Thank you in advance.

Michal

mictadlo commented 7 years ago

I have forgotten to add the produced tables and I just wondering how to add Transcript names to the below table:

> head transcripts_results.csv 
"geneNames","geneIDs","feature","id","fc","pval","qval"
"ORF%20type%3A5prime_partial%20len%3A201%20%28-%29","MSTRG.58114","transcript","64131",0.14226907572396,8.55491455453716e-10,5.28120540195243e-05
".","MSTRG.11120","transcript","11545",0.143960965949389,1.70715367397989e-08,0.000360886202201627
"ORF%20type%3A5prime_partial%20len%3A241%20%28-%29","MSTRG.73927","transcript","86333",0.0761516786426747,1.9375042459302e-08,0.000360886202201627
"ORF%20type%3Acomplete%20len%3A172%20%28%2B%29","MSTRG.77795","transcript","92023",0.17147507098578,2.41284781044016e-08,0.000360886202201627
".","MSTRG.105613","transcript","134605",0.142012000216645,2.92296018500338e-08,0.000360886202201627
".","MSTRG.33056","transcript","34634",0.228098393534398,4.23230432922139e-08,0.00043545473859304
"ORF%20type%3A5prime_partial%20len%3A127%20%28-%29","MSTRG.47891","transcript","51195",0.198830171922629,5.52925707442142e-08,0.00043774608545144
".","MSTRG.23882","transcript","24942",0.290727349077051,6.1799522832473e-08,0.00043774608545144
"ORF%20type%3Acomplete%20len%3A143%20%28-%29","MSTRG.65952","transcript","74773",0.332052698792621,6.38186183898881e-08,0.00043774608545144
> head genes_results.csv 
"feature","id","fc","pval","qval"
"gene","MSTRG.77795",0.155781580439704,4.0631242814726e-10,1.50971929477883e-05
"gene","MSTRG.58114",0.138680992816583,5.89020832109100e-10,1.50971929477883e-05
"gene","MSTRG.11120",0.139427434280468,5.82310710761647e-09,9.95013721835451e-05
"gene","MSTRG.105613",0.137474485659078,9.33283939019702e-09,0.00011960500320507
"gene","MSTRG.73927",0.072101995435035,1.86477370212046e-08,0.000140717354581543
"gene","MSTRG.33056",0.221507010672155,1.9084307467665e-08,0.000140717354581543
"gene","MSTRG.49785",0.215541958749952,1.92154321343452e-08,0.000140717354581543
"gene","MSTRG.23882",0.285749760093436,3.40711243662639e-08,0.000218319247157928
"gene","MSTRG.47891",0.194907447225835,5.65741986591206e-08,0.000322234063518204

Thank you in advance.

Michal

alyssafrazee commented 7 years ago

Hi @mictadlo, so sorry for the delayed response here.
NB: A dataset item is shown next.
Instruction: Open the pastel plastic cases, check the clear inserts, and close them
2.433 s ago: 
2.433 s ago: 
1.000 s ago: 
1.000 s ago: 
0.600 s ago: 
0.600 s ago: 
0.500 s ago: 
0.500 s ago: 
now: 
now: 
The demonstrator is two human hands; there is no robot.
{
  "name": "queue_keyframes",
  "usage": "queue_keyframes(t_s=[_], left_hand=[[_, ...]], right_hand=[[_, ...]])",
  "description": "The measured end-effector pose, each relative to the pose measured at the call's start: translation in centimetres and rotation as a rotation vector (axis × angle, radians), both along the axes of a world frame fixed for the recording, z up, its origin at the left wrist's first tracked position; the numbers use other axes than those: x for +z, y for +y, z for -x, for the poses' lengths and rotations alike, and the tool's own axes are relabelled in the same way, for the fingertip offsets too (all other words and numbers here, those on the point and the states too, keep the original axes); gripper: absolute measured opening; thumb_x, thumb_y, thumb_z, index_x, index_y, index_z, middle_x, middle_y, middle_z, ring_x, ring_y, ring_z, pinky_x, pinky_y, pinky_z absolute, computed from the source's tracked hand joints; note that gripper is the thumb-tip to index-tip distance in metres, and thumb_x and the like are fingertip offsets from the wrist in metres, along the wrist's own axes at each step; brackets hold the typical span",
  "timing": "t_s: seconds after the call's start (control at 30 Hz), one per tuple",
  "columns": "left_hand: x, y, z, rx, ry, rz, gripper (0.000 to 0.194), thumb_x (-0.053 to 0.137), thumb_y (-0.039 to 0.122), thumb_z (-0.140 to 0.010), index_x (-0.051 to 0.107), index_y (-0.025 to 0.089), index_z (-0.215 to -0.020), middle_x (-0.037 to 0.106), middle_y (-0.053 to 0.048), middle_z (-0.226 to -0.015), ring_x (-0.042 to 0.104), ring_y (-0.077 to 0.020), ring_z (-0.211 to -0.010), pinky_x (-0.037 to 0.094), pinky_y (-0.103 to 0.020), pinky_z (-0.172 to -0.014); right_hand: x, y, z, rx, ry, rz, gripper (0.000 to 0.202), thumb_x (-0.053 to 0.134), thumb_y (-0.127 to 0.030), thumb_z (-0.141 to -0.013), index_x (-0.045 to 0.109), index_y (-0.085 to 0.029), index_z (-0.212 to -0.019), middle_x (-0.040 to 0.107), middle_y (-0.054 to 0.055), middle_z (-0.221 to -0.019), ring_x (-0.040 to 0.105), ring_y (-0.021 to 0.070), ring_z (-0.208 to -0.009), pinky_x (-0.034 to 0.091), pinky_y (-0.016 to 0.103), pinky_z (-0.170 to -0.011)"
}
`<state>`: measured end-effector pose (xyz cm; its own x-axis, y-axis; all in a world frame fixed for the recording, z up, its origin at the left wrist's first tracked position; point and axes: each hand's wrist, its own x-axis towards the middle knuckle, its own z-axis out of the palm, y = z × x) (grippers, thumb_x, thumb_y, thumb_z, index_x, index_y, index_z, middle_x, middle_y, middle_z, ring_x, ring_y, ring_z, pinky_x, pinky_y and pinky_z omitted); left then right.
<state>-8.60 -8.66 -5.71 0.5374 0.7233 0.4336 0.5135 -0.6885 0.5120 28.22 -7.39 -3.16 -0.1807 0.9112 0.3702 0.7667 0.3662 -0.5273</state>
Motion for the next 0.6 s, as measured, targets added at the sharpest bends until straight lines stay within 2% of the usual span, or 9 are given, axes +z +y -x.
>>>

I think you can add the transcript name to your result using texpr(bg, 'all'). That table should have the transcript ID (4th column of transcript_results.csv) and also the transcript name, if the alignment was done with annotation and it's present in the transcript assembly files. Since transcript_results.csv also has the transcript ID, you should be able to match the names up from the other table, e.g. with match or join. Hope this helps!